Laughing is one type of engaging enjoyment. I do it a lot. I like it in my RPG time, too. However, I expect other forms of enjoyment, and would in the one-word game, like flexing creativity and improvisation. It's an amusing mental exercise. Breaking the rules would certainly be excusable sometimes to me, but if it happened often or wasn't pretty darn funny, it'd probably grate on me a little.



Umbran said:


> Games are not the only place we see rules.  There are rules, both explicitly stated and implied or common understanding, to other things - art, literature, social decorum, and so forth.  But, sometimes the author or artist breaks the rules specifically for effect.  The playwright who pointedly doesn't use a gun he places on stage in Act 1, the poet who deviates from the rhyme or meter scheme she starts a work with, the diplomat who under-dresses just *slightly* for a formal event to make a point, and so on.*



Right. So, not in the context of game, I agree.



Umbran said:


> Just as "game" has multiple meanings, so does "rule".  "Rule" can be "law, which must be punished if broken" or "generally accepted practice, perhaps with good reason, that should be deviated from only carefully".  And we ought to be careful when we are sliding from one to the other of those definitions.



I totally agree. Which is why I was saying for certain groups, this is a problem. When Mark CMG stated that the GM can _never_ cheat, I disagreed because it's only true some of the time.



Umbran said:


> Now, someone will say that if the GM can break the rules, so can the player!  Why don't you allow the player to break the same rules?
> 
> My answer is that they could, but it would be less wise.  The GM and player have different roles in the activity.  They follow different meta-rules for good play, and therefore have different rules they can break for best effect.

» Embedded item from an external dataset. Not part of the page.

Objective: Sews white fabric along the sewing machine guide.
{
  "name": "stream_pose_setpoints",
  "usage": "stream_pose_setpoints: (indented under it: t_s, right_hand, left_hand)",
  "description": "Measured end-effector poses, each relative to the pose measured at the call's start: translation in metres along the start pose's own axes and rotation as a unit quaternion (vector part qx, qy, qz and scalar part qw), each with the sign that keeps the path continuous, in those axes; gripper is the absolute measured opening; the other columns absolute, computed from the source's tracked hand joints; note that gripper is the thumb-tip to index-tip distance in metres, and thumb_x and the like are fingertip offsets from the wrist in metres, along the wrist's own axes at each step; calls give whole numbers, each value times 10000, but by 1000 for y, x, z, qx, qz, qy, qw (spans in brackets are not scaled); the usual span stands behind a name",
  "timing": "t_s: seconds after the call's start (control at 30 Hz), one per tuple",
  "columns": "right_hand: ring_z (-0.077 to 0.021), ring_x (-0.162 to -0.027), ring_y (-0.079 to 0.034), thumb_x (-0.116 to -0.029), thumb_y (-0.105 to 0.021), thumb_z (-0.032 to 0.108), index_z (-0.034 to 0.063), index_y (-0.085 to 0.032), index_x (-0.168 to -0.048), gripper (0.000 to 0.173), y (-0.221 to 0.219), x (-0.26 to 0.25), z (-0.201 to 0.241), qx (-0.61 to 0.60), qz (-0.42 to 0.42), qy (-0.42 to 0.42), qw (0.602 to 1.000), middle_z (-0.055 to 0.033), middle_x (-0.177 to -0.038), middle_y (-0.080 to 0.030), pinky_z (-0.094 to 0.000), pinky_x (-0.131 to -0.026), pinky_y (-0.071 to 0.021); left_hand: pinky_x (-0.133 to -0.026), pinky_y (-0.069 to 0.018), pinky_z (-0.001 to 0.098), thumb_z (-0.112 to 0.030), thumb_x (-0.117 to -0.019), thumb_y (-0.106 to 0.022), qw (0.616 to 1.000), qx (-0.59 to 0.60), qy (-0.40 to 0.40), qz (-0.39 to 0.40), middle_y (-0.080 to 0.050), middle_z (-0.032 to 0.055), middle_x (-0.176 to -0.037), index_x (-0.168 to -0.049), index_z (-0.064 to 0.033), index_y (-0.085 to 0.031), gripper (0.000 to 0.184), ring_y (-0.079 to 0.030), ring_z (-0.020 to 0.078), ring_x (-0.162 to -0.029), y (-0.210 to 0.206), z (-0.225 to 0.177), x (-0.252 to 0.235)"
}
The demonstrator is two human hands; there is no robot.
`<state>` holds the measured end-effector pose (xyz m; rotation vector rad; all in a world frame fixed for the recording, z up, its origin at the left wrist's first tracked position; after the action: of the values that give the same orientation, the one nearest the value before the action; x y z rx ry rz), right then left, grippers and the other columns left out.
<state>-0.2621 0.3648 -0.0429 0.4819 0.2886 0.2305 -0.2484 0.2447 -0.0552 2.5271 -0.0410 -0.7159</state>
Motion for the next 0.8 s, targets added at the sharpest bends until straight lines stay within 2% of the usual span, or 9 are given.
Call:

I agree with this, too. If it is to be done, I'd prefer this approach to it.



Umbran said:


> *the forum poster, breaking the rules of grammar with a sentence fragment



I don't even notice it unless it's really bad. I don't care too much about grammar when I post, either. I've always liked your style, Umbran. Thanks for the discussion. As always, play what you like


----------



## Halivar (Dec 1, 2011)

JamesonCourage said:


> It probably is in some circles. According to a couple sites, the definition can mean either breaking rules, or breaking rules for an advantage:
> 
> Originally Posted by thefreedictionary.com
> cheat
> ...



Am I still cheating if I'm the one who decides what the rules are? That's part of the social contract at my table: what I say goes. In all things. I am not bound by any constraints placed on me by the players. Other DM's in my group are treated likewise.


----------



## enrious (Dec 1, 2011)

Halivar said:


> Am I still cheating if I'm the one who decides what the rules are? That's part of the social contract at my table: what I say goes. In all things. I am not bound by any constraints placed on me by the players. Other DM's in my group are treated likewise.




Given Merrian-Webster's definition of rule as being:


> Definition of RULE
> 1
> a : a prescribed guide for conduct or action b : the laws or regulations prescribed by the founder of a religious order for observance by its members c : an accepted procedure, custom, or habit d (1) : a usually written order or direction made by a court regulating court practice or the action of parties (2) : a legal precept or doctrine e : a regulation or bylaw governing procedure or controlling conduct




And given that in D&D (and quite a few other games) the DM/GM is expressly permitted to violate or alter the rules, then if you're playing one of those games then no, a DM/GM cannot cheat if they violate or alter the rules.

After all, a DM/GM in that circumstance isn't violating the rules - they are abiding by them - because they include permission for the DM/GM to violate them.

This is a better koan than the sound of one hand clapping.


----------



## Dausuul (Dec 1, 2011)

If everyone agrees on how the game is to be played, and one person chooses to violate that agreement--I consider that cheating, yes. You can call it breach of promise if you prefer, or lying.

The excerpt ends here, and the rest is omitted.